From: Johannes Weiner
Date: Tue Jul 31 2018 - 17:19:05 EST


Hi Dennis,

this generally looks good to me. Just two small nit picks:

On Tue, Jul 31, 2018 at 01:36:47PM -0700, Dennis Zhou wrote:
> @@ -135,6 +135,24 @@ struct iolatency_grp {
> struct child_latency_info child_lat;
> };
>
> +#define BLKIOLATENCY_MIN_WIN_SIZE (100 * NSEC_PER_MSEC)
> +#define BLKIOLATENCY_MAX_WIN_SIZE NSEC_PER_SEC
> +/*
> + * These are the constants used to fake the fixed-point moving average
> + * calculation just like load average. The latency window is bucketed to
> + * try to approximately calculate average latency for the last 1 minute.
> + */
> +#define BLKIOLATENCY_NR_EXP_FACTORS 5
> +#define BLKIOLATENCY_EXP_BUCKET_SIZE (BLKIOLATENCY_MAX_WIN_SIZE / \
> + (BLKIOLATENCY_NR_EXP_FACTORS - 1))
> +static const u64 iolatency_exp_factors[BLKIOLATENCY_NR_EXP_FACTORS] = {
> + 2045, // exp(1/600) - 600 samples
> + 2039, // exp(1/240) - 240 samples
> + 2031, // exp(1/120) - 120 samples
> + 2023, // exp(1/80) - 80 samples
> + 2014, // exp(1/60) - 60 samples

Might be useful to drop the FIXED_1 name in a comment here.
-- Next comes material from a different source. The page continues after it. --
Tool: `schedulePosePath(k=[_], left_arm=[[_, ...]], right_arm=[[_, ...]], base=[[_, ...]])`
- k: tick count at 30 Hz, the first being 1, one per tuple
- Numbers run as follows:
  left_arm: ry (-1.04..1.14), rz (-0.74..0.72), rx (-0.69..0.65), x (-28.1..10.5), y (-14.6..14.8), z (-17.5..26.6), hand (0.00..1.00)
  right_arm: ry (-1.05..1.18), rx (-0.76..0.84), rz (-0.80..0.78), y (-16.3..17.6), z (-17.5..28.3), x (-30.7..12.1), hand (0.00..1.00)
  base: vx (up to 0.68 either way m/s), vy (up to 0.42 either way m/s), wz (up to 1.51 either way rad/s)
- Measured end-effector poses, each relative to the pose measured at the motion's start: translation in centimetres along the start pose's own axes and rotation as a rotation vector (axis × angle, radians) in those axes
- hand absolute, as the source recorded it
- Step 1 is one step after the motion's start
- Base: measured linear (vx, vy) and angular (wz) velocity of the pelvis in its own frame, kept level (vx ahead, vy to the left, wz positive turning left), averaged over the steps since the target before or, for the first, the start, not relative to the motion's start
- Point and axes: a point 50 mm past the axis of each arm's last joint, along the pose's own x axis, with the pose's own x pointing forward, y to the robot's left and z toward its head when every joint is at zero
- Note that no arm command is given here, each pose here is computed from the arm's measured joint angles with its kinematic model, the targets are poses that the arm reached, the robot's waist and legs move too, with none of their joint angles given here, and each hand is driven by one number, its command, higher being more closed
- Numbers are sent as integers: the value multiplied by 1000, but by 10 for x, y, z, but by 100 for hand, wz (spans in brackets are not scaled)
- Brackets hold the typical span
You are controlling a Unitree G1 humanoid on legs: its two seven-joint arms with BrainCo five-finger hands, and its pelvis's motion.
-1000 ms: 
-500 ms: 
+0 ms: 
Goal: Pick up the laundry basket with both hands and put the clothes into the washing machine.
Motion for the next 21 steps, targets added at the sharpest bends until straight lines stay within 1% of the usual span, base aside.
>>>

It says
"fixed-point", and "load average", but since the numbers are directly
in relationship to that constant, it'd be good to name it I think.

> @@ -462,7 +480,7 @@ static void iolatency_check_latencies(struct iolatency_grp *iolat, u64 now)
> struct child_latency_info *lat_info;
> struct blk_rq_stat stat;
> unsigned long flags;
> - int cpu;
> + int cpu, exp_idx;
>
> blk_rq_stat_init(&stat);
> preempt_disable();
> @@ -480,11 +498,10 @@ static void iolatency_check_latencies(struct iolatency_grp *iolat, u64 now)
>
> lat_info = &parent->child_lat;
>
> - iolat->total_lat_avg =
> - div64_u64((iolat->total_lat_avg * iolat->total_lat_nr) +
> - stat.mean, iolat->total_lat_nr + 1);
> -
> - iolat->total_lat_nr++;
> + exp_idx = min_t(int, BLKIOLATENCY_NR_EXP_FACTORS - 1,
> + iolat->cur_win_nsec / BLKIOLATENCY_EXP_BUCKET_SIZE);
> + CALC_LOAD(iolat->total_lat_avg, iolatency_exp_factors[exp_idx],
> + stat.mean);

The load average keeps the running value in fixed point presentation
to avoid rounding errors. I guess because this is IO time in ns, the
values are so much higher than the FIXED_1 denominator (2048) that
rounding errors are negligible, and we don't need to bother with it.

Can you mention that in a comment, please?